Customs Classification of Textiles and Textile
Articles under HSN-Explanatory Notes
Authored by : Ajay Kumar Gupta, IRS
Published by : Avante-Garde Publications, Chennai
Pages : 420
Price : Rs 2,500 ( USD 100)
THOUGH the exports of textiles from India may not reach the target of USD 7.5 billions this year, it is an undisputed fact that in the post-quota regime, the share of India in the global textile trade is expected to double by 2012. Given the fact that the classifications under the Customs Tariff of the goods exported/imported plays a vital role in determining the import duties and export benefits, correct classification of the goods is easier said than done. One has to have a fair understating of the Section Notes, Chapter notes, headings, sub heading, end use of the product and even the process undertaken in manufacturing. When it comes to classification of textiles and textile articles, it is all the more complex with various unfamiliar words like knitted, crocheted, impregnated, carded etc and mere reading the entries in the Customs tariff will not be sufficient to arrive at correct classification. Here is the book written by MR Ajay Kumar Gupta, to bridge the gap between the tariff and trade dealing exclusively with the classification of the textiles and textile articles.
Textiles and Textile articles are covered under Section XI of the HS coding system in 14 Chapters from 50 to 63. The book is divided into 16 units and starts with a detailed discussion of the interpretative rules, followed by the Section Notes (of Section XI) in the first two units. Thereafter, goods falling under each of the 14 Chapters from 50 to 63 have been thoroughly described in a lucid manner from units III to XVI. Various textile related processes and the corresponding products and their correct classification have been explained with the help of multi-coloured pictures and flow charts which can be easily understood by even by a layman.
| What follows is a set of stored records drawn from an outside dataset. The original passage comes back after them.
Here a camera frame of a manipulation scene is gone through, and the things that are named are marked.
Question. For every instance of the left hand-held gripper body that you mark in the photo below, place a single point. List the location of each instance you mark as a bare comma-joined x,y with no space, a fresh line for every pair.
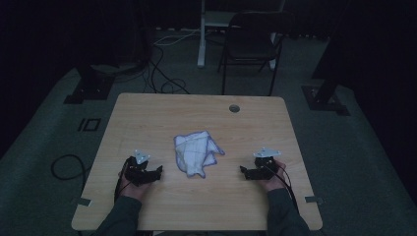
137,172

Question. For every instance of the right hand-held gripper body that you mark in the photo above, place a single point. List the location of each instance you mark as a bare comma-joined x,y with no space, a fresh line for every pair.
264,167

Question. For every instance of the white cloth with purple edge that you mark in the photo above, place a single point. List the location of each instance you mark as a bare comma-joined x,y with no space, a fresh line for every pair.
195,154

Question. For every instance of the person's right hand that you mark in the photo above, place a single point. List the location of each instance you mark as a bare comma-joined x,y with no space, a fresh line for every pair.
273,183

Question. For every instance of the grey tape strip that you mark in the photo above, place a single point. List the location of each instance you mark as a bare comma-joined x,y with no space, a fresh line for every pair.
84,202
313,199

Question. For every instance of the grey table grommet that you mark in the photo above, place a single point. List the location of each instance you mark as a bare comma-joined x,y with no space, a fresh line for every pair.
234,108

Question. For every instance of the black stand with base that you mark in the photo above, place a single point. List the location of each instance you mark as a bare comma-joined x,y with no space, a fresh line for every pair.
324,98

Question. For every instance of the black stand base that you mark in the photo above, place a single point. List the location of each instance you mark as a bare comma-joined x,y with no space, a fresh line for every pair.
91,90

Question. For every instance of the black folding chair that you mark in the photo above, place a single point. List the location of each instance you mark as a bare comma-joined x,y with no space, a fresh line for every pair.
252,46

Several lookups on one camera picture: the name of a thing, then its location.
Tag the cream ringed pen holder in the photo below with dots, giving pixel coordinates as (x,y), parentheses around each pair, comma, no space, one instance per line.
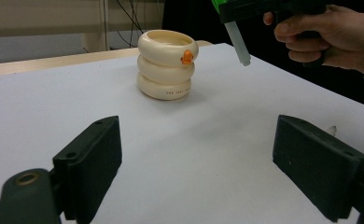
(164,74)

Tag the wooden table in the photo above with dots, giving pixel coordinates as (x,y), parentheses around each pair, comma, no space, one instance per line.
(46,63)

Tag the black curtain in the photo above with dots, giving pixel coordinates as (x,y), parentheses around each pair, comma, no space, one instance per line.
(202,28)

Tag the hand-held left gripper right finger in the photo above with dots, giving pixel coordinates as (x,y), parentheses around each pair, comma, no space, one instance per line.
(317,165)

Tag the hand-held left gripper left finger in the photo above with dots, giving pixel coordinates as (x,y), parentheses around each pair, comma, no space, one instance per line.
(90,168)

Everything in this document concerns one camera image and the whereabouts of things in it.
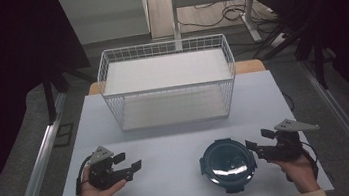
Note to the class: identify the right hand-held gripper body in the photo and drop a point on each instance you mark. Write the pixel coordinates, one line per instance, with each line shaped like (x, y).
(286, 146)

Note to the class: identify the black stand leg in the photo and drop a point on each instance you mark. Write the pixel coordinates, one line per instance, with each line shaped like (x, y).
(319, 66)
(50, 99)

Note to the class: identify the white power strip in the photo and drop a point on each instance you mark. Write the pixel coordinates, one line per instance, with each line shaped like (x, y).
(279, 40)

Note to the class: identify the person's right hand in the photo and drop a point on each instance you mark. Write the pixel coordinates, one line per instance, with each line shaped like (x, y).
(297, 172)

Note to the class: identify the dark teal round lidded container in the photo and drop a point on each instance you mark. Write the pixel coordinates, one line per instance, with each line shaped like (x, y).
(228, 165)

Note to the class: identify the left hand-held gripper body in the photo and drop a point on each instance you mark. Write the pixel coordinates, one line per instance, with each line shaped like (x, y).
(102, 174)

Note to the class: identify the black curtain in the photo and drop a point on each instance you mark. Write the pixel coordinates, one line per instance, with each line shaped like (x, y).
(0, 65)
(340, 17)

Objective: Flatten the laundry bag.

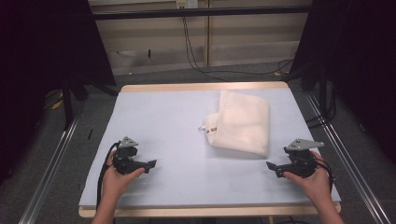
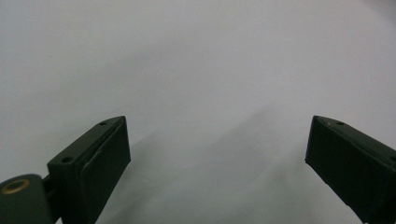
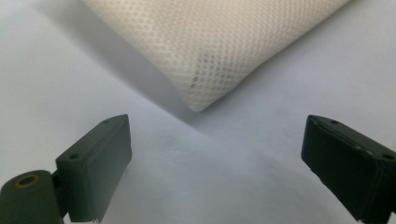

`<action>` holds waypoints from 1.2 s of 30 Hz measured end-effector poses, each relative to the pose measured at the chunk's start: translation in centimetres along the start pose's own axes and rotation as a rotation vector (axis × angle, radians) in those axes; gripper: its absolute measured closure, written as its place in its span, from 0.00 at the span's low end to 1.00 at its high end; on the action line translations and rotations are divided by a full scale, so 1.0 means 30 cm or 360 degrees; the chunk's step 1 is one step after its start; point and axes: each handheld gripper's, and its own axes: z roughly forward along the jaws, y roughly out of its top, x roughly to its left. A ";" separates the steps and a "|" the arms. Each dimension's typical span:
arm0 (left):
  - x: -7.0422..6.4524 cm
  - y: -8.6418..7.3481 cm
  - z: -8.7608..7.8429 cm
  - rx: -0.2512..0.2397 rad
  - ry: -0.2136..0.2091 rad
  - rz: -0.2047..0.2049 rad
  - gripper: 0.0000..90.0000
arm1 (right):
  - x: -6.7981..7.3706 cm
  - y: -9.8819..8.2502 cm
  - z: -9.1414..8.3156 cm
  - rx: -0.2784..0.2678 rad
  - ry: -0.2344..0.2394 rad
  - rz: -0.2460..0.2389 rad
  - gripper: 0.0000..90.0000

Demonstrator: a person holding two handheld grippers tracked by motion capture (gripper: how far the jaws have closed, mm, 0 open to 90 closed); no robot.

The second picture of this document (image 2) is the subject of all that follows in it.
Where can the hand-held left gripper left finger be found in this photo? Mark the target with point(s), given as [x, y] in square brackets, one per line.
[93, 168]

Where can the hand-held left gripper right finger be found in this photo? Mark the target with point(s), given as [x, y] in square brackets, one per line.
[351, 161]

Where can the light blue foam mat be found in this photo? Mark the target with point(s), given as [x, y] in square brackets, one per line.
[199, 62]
The author explained the importance of knowing clear description and mentioning the same on the invoice for identifying the correct classification with the help of simple illustrations like “ if the invoice mentions the product as 100% cotton fabric", then,
It does not state whether it is woven, knitted or crocheted. If it is woven, it will fall under Chapter 52. If it is specially woven such as cotton corduroy or towel fabric or net fabric, it will fall under Chapter 58. If it is knitted, it is Chapter 60.
If it is declared as 100% woven cotton fabric, even then the description is not adequate, as the woven fabrics of 100% cotton are classified in heading no 5208 and 5209. To choose between these two headings, gsm should also be known. If the gsm is not more than 200, it will be under heading 5208, otherwise, it will be under 5209.
Similarly how do you classify a Saree? Will it be classified as a piece of fabric? A wearing apparel or a Made-up? What is type of fabric used for making tennis balls? What is the difference between a woolen suiting and a worsted suiting? What is the difference between coating, impregnation and lamination? What is the difference between Tapestries and Embroidery?
The author has done a painstaking research on several such issues and explained them in an easily understandable language with wonderful pictures and diagrams with a textbook precision. However, in his eagerness to explain everything with the help of pictures, the author chose to include the pictures of even brassieres and panties which could have been left to the readers’ imagination. Each of the Units from III to XVI starts with a detailed explanation on the corresponding chapter notes wherein the technical terms used in the Chapter notes have been explained with figures to facilitate the understating of the basic concepts. Thereafter, the products covered under each heading have been explained with complete details of the processes involved. Though the author has taken utmost care in proof reading, he describes the meaning of ‘mutatis mutandis’ as [with the necessary changes. (Page 420) How that ‘W’ went inside the bracket is a mystery.
The author is a Textile Graduate (B. Tech) having five years field experience in Textile Industry and with nearly 12 years work experience in Chennai Customs, there can not be a better person to deal with the subject from the twin perspectives of a taxman and a technocrat.
All the links for the relevant webpages have been provided for further reading and the index at the end takes one directly to the commodity he is dealing with for immediate reference. Unlike the conventional books, the entire book was printed on fine quality glossy paper which is an excellent choice for printing this kind of book which contains a good number of colour photographs. The book is a must read and must retain in the library of anyone dealing with textile classification.